*Exercise:*
Within the listing below, show every line that contains the word "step".

○ ○ ○ ○ ○ ○ ○

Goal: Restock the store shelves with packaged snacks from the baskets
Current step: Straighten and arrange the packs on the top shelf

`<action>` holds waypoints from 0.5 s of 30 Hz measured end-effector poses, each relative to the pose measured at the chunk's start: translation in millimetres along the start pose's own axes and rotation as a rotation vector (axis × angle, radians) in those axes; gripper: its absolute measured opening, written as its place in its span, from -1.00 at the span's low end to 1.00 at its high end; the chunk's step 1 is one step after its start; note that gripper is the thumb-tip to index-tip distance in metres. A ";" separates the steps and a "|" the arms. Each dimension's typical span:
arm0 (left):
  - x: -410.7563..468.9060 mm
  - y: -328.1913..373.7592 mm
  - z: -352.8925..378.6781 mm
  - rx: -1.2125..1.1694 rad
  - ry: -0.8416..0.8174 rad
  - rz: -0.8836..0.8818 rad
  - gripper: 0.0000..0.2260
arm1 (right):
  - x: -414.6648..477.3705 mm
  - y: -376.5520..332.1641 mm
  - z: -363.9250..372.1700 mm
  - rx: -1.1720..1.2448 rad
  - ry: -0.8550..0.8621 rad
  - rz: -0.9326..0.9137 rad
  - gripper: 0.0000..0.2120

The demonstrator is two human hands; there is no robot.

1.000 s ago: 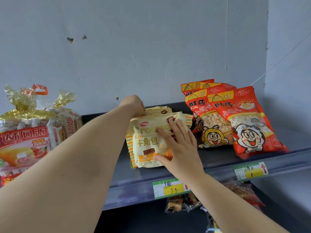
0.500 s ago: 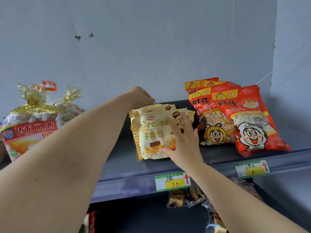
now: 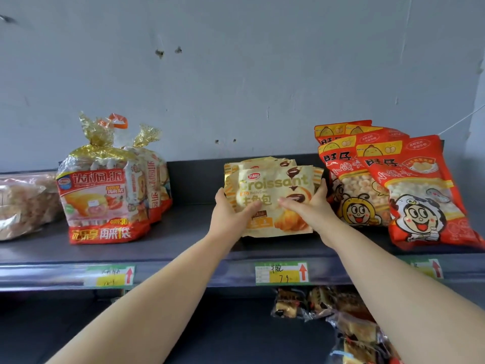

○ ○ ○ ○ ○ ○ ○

*Exercise result:*
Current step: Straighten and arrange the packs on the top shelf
`<action>` holds waypoints from 0.5 s of 30 Hz measured end-effector poses, each relative to the pose measured at the chunk's start: translation in millimetres along the start pose's own axes and rotation as a rotation vector (axis × angle, radians) in those axes; gripper: its absolute measured opening, written as its place in its span, from -1.00 at the span's low end to 1.00 at its high end; the chunk's step 1 is one step after its start; note that gripper is the thumb-tip to index-tip distance in metres. A ";" separates the steps and a "|" the arms. Each dimension's typical span:

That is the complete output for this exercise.